Paf Acquires Bell Casino to Reach Gaming Operations Across 80 Ships
Paf, a major Finnish gambling operator, has acquired Bell Casino, a Swedish business operating casinos across 50 ships. The deal, which closed on June 1, expands Paf’s ferry presence significantly and aligns with its strategy to grow operations across more European routes.
The acquisition brings Paf’s onboard gaming to a combined total of 80 ships, incorporating Bell Casino’s fleet that travels between Sweden, Germany, Poland, the Baltic countries, the United Kingdom, Ireland and the Netherlands. This move creates a larger scale platform for Paf in the land and ship-based gaming segment.
As someone who has spent decades observing the evolution of gaming, I see this as a classic structural shift. Operators are consolidating in niche but resilient verticals like ferry-based entertainment to secure long-term growth amid broader industry convergence.
Strategic Scale and Complementary Operations
Paf currently operates gambling onboard 26 vessels, primarily in the Baltic Sea and North Sea regions. Bell Casino provides services on roughly 50 vessels, and the two together will deliver gaming entertainment across 80 ships.
The combined offering includes 1,500 gaming machines and 450 arcade games. This positions the enlarged business with meaningful scale in a specialized European ferry market.
The deal complements Paf’s existing onboard gaming. It broadens geographic reach while adding commercial depth, creating a stronger foundation for future development.
Christer Fahlstedt, CEO of Paf, described the transaction as strategically important. He stated: “The acquisition is strategically important for our Land & Ship business, as it gives us the right conditions to continue developing our operations over the long term.”
Lasse Danielsson, COO of Paf’s Land & Ship division, highlighted the synergies. He stated: “Bell complements Paf’s existing business both geographically and commercially. I look forward to the positive opportunities and synergies that our combined operations can create.”
Leadership Continuity and Family Business Transition
Bell Casino will continue operating with the same team under its own brand and business model. The company employs 28 people, including founder Morgan Eliasson and his son, Marcus Eliasson.
Morgan Eliasson will retain his role as senior advisor, while Marcus Eliasson will continue as CEO of Bell Casino. This continuity is designed to preserve operational knowledge and customer relationships.
Morgan Eliasson reflected on the transition. He stated: “At the same time, I feel both reassured and confident about the future when Bell is a part of the Paf Group. Paf is a company in our industry with a long-term perspective and both feet firmly on the ground.”
For a family business built from the ground up, placing trust in a larger operator with aligned values represents a pragmatic step. It secures the future without erasing the legacy that built the brand.

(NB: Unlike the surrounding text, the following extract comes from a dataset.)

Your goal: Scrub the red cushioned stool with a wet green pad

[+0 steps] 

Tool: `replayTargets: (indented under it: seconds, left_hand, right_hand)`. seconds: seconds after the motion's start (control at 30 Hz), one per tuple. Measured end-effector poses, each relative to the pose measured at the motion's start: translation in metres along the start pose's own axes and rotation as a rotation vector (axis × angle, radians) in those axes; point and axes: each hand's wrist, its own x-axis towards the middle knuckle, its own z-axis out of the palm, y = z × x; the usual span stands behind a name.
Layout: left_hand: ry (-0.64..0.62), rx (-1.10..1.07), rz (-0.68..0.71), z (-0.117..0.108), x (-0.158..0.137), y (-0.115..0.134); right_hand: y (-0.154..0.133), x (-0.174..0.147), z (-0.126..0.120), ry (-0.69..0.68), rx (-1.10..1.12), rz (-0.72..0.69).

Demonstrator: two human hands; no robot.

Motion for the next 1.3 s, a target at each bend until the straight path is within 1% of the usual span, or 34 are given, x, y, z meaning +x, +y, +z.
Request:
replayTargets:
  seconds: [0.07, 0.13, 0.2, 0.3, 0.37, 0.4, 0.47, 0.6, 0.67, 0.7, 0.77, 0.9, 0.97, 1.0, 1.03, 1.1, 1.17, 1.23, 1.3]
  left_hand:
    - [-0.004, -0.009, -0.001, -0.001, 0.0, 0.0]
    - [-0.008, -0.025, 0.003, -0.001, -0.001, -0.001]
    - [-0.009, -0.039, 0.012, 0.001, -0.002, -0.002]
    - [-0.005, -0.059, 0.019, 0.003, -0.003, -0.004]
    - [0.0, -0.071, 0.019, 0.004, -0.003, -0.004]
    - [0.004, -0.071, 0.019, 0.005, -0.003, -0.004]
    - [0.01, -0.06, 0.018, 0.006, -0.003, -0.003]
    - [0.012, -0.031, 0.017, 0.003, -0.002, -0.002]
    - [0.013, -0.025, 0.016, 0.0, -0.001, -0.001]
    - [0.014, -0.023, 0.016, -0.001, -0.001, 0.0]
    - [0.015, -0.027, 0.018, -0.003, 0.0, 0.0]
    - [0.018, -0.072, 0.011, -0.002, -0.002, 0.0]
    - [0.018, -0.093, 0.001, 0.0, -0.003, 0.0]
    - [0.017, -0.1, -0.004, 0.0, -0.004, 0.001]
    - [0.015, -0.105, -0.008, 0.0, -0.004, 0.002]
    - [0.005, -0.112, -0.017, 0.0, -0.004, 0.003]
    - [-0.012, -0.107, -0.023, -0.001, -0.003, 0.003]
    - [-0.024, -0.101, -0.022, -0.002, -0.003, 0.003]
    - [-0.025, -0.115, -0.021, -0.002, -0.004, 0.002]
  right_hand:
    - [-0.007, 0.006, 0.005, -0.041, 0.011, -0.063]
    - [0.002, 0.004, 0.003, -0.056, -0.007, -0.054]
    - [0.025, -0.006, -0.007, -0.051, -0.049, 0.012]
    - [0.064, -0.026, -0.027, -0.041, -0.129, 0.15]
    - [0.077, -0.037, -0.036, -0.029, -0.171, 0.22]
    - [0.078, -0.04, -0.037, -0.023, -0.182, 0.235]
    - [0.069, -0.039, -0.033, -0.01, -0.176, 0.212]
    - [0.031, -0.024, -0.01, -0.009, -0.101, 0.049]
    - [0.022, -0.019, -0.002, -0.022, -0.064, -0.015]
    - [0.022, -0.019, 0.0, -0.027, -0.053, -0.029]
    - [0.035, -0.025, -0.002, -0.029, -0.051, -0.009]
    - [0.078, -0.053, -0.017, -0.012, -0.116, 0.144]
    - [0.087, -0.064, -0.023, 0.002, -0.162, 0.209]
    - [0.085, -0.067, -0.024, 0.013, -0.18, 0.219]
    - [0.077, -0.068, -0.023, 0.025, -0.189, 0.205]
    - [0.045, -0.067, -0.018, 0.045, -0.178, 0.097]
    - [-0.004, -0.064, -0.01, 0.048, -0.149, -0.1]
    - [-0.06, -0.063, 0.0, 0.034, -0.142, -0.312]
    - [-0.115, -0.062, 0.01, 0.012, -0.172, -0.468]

Risk, Counterarguments, and Operational Realities
Every acquisition carries integration risks. Even with geographic and commercial complementarity, merging two distinct fleets and cultures could create short-term friction in daily operations.
Bell Casino’s model has succeeded as an independent family operation. Retaining the brand and leadership helps mitigate brand dilution, yet Paf must still demonstrate that its long-term perspective translates into measurable growth for the combined entity.
Regulatory environments across the listed countries vary. While the deal expands reach, operators must navigate differing rules on ferry-based gaming, taxation, and compliance. These factors could temper the pace of realizing synergies.
That said, the structure of the transaction appears measured. By preserving Bell’s team and identity, Paf reduces execution risk compared to a full integration that might alienate key personnel or customers.
Christer Fahlstedt emphasized the importance of the move. He noted that his team is “very pleased” to have brought it to a successful conclusion and that the arrangement is of crucial importance to the future of Paf’s business.
Lasse Danielsson added that the combined business will provide everyone involved with significant advantages, giving Paf “the right foundation to continue investing and growing.”
Industry Implications for Ferry-Based Gaming
This transaction signals renewed appetite for consolidation in the ship-based gaming sector. With ferry routes connecting multiple major European markets, the scale achieved here could attract attention from other operators seeking similar expansion.
For client-partners evaluating European opportunities, the deal underscores the value of targeted acquisitions that enhance rather than replace existing capabilities. It also highlights how family businesses with specialized expertise remain attractive targets when aligned with larger strategic goals.
The combined 80-ship footprint, supported by 1,500 gaming machines and 450 arcade games, creates a substantial platform. This could accelerate innovation in onboard entertainment while spreading fixed costs across a wider base.
The Bottom Line
Paf’s acquisition of Bell Casino creates an immediate step-change in scale for its Land & Ship business, uniting complementary fleets across key European corridors. The retention of Bell’s leadership and brand reduces transition risk while preserving the entrepreneurial spirit that built the Swedish operation. Looking forward, the real test will be how effectively Paf converts these synergies into sustainable growth and whether this model inspires further consolidation in ferry gaming. Industry executives should watch how the enlarged group navigates regulatory diversity across its expanded routes and whether the long-term perspective cited by both sides delivers measurable returns in a converging European market.